Weapon of Choice: Protection of Names under Civil Law

Before German courts, the best weapon against bothersome domain name registrations is not trademark law, but civil law. Sec. 12 of the German Civil Code (BGB) states quite broadly that the bearer of a name can keep others from using that name if such use compromised the bearer’s interests. Sec. 12 applies to personal names and company names. The BGH (Bundesgerichtshof = German Federal Supreme Court) has held in a number of cases, that a person or a company has a legitimate interest, protected by Sec. 12 BGB, in using their name as a domain name. If a third party registers such a name as a domain name, the mere fact that the bearer of the name is barred from registering it could constitute a violation of Sec. 12 BGB. In the case of a violation, the bearer of the name can request the third party to cancel the domain name registration.

Trademarks No Good in the Absence of Goods (or Services)

Trademark law does not deliver in such cases. Trademark infringement can only occur when a mark is used for its protected goods and services. Merely registering a name as a domain name, however, does not constitute trademark use, i.e. one for goods or services. And even if there is a trademark use, because the website under the domain name deals commercially with the protected goods or services, the trademark owner cannot request the other party to cancel the domain name registration, but only to cease use with regard to the protected goods or services.

“Profitbricks” Case

In the recent “Profitbricks” case, the BGH  confirmed its jurisprudence. At the same time, it has drawn its limits:

Profitbricks GmbH owns domain name registrations for profitbricks.de and profitbricks.com. The German defendant registered profitbricks.us, .es, .org as well as profitbrick.de and profitbrick.com. Profitbricks GmbH sued for having these registrations cancelled and disconnected, relying on Sec. 12 BGB. With regard to the .es and .us domains, the plaintiff  argued that it had a subsidiary in the US and that Spain was an important market.

The Court of Appeals, relying on the BGH’s jurisprudence, granted the plaintiff’s motions. The plaintiff had a legitimate interest in disseminating content under the TLDs .us and .es, which were commonly used in Spain and the US. The plaintiff also had a legitimate interest in being found under profitbrick.de and profitbrick.com, because internet users were likely to omit the “s” inadvertently.

With a judgement of 28 April 2016, the BGH remitted the matter to the Court of Appeals. The BGH affirmed its jurisprudence whereby the plaintiff needed to show under Sec. 12 BGB (i) use of its name, (ii) confusion, (iii) impairment of plaintiff’s interests. The BGH was satisfied with (i) and (ii), but found insufficient evidence of an impairment of plaintiff’s interests. Such an impairment could be assumed if a company established in Germany was barred from using the .de-TLD. However, no such assumption was justified regarding the use of foreign TLDs like .es and .us. The plaintiff needed to – and failed to – show its activities in the US and in Spain and why these activities would necessitate a website under the .es and .us TLDs.
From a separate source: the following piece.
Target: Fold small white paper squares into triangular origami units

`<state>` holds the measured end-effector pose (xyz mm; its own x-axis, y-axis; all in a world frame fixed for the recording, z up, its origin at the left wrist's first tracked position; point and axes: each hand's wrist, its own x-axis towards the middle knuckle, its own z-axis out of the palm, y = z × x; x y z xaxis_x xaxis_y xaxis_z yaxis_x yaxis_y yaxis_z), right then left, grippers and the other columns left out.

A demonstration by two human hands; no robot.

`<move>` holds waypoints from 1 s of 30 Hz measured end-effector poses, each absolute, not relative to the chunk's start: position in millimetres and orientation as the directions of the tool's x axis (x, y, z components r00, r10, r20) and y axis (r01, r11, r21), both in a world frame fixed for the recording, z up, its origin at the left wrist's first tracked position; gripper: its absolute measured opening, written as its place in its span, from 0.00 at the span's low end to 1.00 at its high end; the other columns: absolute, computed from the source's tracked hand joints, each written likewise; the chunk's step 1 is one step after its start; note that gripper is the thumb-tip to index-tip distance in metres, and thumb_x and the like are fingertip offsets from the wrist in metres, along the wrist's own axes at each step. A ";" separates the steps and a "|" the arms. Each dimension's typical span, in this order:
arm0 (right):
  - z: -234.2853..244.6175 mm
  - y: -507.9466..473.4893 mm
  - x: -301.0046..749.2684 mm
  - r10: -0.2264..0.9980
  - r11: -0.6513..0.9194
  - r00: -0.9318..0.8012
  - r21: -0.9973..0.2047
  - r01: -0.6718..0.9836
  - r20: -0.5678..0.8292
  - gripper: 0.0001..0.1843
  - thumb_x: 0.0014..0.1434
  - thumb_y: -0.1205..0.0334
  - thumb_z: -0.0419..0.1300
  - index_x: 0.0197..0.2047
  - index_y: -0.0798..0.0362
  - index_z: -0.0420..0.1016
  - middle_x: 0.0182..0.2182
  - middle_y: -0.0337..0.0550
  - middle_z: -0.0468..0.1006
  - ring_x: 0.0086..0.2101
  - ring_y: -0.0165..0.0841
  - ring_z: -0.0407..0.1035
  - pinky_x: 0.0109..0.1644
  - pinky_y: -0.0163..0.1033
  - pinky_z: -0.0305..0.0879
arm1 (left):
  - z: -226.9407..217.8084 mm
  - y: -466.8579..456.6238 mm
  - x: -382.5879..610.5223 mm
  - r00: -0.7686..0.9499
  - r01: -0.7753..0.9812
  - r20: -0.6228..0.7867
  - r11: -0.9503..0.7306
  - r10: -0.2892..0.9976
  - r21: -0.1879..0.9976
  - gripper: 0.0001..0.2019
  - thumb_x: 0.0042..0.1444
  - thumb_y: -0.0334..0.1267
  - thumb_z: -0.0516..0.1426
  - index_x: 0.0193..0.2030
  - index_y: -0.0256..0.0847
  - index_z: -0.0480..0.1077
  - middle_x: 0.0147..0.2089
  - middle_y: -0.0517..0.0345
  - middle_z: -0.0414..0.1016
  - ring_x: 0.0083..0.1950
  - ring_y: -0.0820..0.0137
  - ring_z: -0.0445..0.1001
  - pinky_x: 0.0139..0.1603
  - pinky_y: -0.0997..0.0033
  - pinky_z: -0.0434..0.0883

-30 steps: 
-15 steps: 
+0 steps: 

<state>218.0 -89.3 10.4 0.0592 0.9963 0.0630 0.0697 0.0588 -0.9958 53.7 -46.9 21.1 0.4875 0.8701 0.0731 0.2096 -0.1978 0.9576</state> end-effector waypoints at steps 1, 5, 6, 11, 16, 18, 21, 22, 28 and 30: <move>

Further, the plaintiff failed to provide any evidence of an impairment of its interests regarding the .org domain, for which there was no assumption either. Finally, the plaintiff did not have a legitimate interest to register misspellings like profitbrick.de and .com, because the plaintiff owned the correctly spelled domains profitbricks.de and .com. With ICANN’s TLD frenzy being in full swing, the restrictive stance by BGH is not exactly good news for name owners.